The town used to be alive. Now industrial ghosts haunted every street and corner. The skeletons of dead factories rusted where they stood, providing shelter for the homeless and the rats. The abandoned buildings were depressing and stank of hopelessness and despair.
They reminded me of my father. He'd stunk of the same things.
My old man was a horrible father. A drunk. He worked night shift at the foundry, then hit the bars that catered to third-shift drunks like him. He'd drink every morning from six till about noon, then he'd come home and smack my mom and me around until he went to sleep. Then he'd get back up and start the whole routine over again. I hated the bastard. My earliest memory is of me biting his leg to get his attention, and him kicking me across the kitchen floor. That pretty much set the tone for our relationship.
He died when I was seven. Skipped town with a waitress from the VFW, and two days later their car was hit by a train down in Westminster. Killed them both instantly. I remember thinking that something was wrong with me because I didn't feel sad. There was no crying, and the people on Mom's soap operas always cried when someone died. But I didn't cry for him, not then and not since.

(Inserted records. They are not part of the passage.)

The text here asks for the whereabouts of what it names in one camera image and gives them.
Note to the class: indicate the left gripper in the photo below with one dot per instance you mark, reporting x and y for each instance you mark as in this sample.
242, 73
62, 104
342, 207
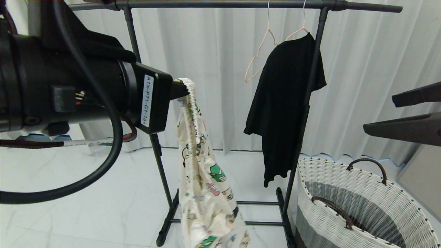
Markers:
155, 103

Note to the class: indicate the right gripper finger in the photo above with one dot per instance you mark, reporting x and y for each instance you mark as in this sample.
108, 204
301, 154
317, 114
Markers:
413, 129
420, 96

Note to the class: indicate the cream printed garment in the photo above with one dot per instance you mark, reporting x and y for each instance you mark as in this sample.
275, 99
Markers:
203, 193

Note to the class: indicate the pink clothes hanger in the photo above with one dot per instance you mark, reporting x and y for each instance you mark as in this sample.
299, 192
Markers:
250, 67
303, 26

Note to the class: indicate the black t-shirt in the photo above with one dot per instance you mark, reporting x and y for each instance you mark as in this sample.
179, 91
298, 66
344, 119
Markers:
282, 103

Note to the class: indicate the black clothes rack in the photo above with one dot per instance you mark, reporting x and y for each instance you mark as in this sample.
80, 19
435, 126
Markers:
162, 165

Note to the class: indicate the white laundry basket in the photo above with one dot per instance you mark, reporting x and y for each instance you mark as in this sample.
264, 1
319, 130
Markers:
361, 213

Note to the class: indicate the white curtain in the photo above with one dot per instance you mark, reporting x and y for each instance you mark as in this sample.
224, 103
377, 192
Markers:
213, 86

Mom didn't work, so we lived on WIC stamps, government cheese (which makes the best grilled cheese sandwiches in the world) and the paychecks from her string of boyfriends. She dated truckers, mostly. Some of them were assholes. Some weren't. I liked one guy in particular; we called him Swampy Pete because he was from Mississippi. He used to bring me comic books back from his long hauls across the country, and he taught me how to play baseball and how to fish. I was pissed off when Mom dumped him for a cement truck driver with no front teeth. I didn't speak to her for a week, and to get back at her, I busted out our picture window with a baseball bat. She beat my ass for that one.